*** Opening of Available records ***
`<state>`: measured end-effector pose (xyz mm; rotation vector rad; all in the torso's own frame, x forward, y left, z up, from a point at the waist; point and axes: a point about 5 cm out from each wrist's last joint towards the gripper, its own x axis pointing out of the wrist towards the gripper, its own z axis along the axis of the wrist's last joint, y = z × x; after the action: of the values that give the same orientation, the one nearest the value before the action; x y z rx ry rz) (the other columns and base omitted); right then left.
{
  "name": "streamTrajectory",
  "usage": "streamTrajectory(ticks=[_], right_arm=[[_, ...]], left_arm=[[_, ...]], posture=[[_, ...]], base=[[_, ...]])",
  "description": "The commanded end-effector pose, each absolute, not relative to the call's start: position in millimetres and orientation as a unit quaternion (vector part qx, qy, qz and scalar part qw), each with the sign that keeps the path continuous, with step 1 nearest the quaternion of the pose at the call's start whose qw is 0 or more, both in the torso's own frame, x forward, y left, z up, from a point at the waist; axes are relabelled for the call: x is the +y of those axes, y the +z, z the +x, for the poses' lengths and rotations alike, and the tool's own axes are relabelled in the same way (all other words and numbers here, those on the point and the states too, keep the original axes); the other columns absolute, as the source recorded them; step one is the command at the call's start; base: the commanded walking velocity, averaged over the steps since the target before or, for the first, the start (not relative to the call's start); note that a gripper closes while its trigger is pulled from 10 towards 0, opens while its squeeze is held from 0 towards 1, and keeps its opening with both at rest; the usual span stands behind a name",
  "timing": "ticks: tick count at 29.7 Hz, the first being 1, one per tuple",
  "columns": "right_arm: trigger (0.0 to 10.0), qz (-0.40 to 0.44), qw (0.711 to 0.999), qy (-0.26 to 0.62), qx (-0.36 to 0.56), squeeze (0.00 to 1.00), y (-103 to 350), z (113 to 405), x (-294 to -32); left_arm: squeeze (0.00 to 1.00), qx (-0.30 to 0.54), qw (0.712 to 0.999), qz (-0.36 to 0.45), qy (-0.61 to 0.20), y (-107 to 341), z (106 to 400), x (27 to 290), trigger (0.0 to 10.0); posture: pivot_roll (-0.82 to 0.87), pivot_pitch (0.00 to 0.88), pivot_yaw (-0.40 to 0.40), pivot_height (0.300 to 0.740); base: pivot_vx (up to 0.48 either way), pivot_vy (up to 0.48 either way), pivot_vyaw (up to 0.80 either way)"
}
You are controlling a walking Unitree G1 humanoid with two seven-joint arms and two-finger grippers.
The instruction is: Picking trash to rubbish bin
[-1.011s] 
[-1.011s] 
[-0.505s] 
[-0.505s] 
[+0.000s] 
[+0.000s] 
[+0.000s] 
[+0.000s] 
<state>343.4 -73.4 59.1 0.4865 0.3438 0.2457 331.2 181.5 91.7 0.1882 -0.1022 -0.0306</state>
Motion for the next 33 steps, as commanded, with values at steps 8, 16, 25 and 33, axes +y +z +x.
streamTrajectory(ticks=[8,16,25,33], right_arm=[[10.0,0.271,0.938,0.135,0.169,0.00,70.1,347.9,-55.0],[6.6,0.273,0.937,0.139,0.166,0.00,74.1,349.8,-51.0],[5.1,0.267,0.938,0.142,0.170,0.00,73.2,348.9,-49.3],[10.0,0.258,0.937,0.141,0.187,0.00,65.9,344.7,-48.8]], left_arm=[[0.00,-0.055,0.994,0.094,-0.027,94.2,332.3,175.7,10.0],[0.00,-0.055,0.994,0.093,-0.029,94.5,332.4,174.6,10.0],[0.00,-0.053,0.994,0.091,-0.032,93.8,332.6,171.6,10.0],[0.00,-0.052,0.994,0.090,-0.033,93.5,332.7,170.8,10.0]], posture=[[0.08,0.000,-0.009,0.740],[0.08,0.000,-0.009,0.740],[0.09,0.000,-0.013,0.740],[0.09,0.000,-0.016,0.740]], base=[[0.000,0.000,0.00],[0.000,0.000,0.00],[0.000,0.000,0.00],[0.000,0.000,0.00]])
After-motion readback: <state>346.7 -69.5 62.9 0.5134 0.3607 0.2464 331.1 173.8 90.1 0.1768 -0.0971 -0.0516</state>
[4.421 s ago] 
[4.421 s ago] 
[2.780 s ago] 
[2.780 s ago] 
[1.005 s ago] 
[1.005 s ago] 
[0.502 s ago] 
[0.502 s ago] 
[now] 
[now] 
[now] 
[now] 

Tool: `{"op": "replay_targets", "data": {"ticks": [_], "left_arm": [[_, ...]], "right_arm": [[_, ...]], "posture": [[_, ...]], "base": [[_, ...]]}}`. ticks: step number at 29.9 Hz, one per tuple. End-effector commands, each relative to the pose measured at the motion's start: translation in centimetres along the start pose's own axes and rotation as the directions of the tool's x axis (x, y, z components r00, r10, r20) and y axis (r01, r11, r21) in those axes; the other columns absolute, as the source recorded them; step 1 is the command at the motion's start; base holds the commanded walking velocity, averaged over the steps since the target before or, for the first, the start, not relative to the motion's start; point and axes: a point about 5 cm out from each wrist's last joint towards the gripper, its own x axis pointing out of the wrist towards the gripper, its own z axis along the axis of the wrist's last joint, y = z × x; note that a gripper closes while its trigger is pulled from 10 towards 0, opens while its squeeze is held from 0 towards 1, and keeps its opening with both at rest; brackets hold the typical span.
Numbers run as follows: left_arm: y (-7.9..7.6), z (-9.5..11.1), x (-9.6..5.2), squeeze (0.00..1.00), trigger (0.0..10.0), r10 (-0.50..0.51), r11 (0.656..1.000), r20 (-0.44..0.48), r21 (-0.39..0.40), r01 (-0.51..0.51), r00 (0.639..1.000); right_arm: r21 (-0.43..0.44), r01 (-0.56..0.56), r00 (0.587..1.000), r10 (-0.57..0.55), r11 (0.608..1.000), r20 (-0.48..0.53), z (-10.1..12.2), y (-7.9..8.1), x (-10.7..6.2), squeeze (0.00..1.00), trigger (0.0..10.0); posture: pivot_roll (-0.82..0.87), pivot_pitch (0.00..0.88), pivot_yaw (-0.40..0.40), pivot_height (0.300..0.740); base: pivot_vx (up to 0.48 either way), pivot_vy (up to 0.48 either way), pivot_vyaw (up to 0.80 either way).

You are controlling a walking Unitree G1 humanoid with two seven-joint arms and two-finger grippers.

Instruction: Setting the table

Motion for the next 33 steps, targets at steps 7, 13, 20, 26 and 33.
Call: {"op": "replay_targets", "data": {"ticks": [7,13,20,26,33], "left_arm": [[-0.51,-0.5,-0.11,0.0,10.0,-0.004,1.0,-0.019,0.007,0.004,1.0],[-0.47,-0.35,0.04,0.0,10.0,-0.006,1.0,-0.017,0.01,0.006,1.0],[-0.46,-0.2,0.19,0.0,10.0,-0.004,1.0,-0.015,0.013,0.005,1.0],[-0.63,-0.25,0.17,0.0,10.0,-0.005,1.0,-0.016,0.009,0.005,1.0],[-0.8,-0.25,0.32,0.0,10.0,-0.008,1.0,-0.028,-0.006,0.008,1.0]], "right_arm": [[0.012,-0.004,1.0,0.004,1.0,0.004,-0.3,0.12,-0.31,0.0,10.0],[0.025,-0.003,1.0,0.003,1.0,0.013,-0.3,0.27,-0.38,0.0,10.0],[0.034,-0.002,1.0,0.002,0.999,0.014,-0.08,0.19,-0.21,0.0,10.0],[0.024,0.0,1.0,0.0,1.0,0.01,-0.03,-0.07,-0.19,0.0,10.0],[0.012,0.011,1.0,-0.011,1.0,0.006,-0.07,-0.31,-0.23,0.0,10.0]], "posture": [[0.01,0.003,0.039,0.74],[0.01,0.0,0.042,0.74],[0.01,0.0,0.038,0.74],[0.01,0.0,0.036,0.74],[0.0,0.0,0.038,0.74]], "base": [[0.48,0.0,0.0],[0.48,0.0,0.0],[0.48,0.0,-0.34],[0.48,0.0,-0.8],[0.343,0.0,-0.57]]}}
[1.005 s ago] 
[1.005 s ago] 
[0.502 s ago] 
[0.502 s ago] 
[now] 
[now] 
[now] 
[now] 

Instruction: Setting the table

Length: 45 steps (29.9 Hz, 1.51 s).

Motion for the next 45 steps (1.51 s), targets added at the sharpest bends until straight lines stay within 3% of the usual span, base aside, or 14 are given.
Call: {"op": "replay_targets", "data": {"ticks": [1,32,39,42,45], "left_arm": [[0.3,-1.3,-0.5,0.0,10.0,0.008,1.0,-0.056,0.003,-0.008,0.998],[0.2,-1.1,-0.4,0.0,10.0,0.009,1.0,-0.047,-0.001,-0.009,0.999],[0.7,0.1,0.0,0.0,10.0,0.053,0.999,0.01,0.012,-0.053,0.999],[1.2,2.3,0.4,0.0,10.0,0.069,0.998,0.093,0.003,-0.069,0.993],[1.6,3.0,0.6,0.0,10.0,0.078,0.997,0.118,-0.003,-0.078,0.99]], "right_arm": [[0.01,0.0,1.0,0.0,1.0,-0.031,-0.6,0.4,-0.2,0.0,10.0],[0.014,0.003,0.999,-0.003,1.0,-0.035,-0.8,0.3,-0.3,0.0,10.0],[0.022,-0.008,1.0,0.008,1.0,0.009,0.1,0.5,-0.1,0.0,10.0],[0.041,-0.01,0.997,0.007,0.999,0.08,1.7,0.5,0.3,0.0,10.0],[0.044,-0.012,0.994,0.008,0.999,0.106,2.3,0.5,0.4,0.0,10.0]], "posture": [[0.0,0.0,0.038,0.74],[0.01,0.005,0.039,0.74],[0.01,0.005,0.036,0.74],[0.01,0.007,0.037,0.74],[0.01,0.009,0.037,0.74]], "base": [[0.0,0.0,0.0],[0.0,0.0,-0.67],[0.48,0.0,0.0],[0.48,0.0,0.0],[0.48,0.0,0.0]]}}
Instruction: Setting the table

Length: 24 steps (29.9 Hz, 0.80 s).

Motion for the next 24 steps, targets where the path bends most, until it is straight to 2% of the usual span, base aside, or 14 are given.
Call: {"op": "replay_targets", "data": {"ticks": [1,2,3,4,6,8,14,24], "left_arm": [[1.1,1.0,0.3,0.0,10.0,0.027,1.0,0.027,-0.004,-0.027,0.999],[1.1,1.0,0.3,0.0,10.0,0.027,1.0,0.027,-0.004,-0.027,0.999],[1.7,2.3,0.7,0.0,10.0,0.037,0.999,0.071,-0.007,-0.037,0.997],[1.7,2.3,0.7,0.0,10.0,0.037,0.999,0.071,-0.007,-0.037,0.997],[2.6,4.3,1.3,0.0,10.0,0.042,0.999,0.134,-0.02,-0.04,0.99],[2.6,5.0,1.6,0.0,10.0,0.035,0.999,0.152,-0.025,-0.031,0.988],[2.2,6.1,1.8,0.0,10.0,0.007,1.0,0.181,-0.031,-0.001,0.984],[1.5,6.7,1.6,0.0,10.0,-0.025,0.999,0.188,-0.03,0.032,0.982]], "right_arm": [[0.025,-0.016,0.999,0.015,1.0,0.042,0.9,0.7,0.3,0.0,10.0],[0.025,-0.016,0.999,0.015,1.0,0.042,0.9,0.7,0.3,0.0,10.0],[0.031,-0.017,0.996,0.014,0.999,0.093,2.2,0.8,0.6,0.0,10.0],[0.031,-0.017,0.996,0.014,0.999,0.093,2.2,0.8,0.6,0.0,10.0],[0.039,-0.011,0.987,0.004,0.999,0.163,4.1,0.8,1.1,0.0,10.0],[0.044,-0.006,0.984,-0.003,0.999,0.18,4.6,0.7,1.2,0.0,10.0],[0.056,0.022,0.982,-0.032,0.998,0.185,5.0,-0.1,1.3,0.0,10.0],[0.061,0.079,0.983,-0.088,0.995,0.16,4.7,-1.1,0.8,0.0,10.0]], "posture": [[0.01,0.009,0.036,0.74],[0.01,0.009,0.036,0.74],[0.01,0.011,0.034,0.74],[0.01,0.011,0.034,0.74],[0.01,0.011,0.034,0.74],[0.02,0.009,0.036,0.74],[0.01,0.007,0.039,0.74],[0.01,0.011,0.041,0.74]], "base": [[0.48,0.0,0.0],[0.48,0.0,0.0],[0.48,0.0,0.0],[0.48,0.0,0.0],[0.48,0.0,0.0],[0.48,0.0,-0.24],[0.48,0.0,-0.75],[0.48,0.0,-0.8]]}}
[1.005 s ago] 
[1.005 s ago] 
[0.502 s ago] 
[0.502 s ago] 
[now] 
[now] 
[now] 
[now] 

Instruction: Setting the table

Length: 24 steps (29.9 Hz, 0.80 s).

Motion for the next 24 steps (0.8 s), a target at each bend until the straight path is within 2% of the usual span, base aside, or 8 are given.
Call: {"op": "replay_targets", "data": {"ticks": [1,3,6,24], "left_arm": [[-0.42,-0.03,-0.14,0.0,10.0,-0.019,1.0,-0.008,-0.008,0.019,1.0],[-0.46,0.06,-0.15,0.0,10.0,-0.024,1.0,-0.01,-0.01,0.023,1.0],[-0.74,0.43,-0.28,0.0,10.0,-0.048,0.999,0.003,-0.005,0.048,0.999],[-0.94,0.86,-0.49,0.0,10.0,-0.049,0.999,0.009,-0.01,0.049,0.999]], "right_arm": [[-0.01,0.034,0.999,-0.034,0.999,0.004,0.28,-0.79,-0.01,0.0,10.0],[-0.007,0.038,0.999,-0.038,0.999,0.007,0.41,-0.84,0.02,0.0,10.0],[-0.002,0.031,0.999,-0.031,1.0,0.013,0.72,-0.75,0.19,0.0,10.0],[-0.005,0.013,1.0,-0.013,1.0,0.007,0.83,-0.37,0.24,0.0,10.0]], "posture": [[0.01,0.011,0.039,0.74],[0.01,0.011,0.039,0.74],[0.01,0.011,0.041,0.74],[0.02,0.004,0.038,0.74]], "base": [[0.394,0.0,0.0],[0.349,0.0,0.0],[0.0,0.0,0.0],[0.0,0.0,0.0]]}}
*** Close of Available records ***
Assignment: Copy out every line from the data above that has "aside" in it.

Response to this exercise:
Motion for the next 45 steps (1.51 s), targets added at the sharpest bends until straight lines stay within 3% of the usual span, base aside, or 14 are given.
Motion for the next 24 steps, targets where the path bends most, until it is straight to 2% of the usual span, base aside, or 14 are given.
Motion for the next 24 steps (0.8 s), a target at each bend until the straight path is within 2% of the usual span, base aside, or 8 are given.

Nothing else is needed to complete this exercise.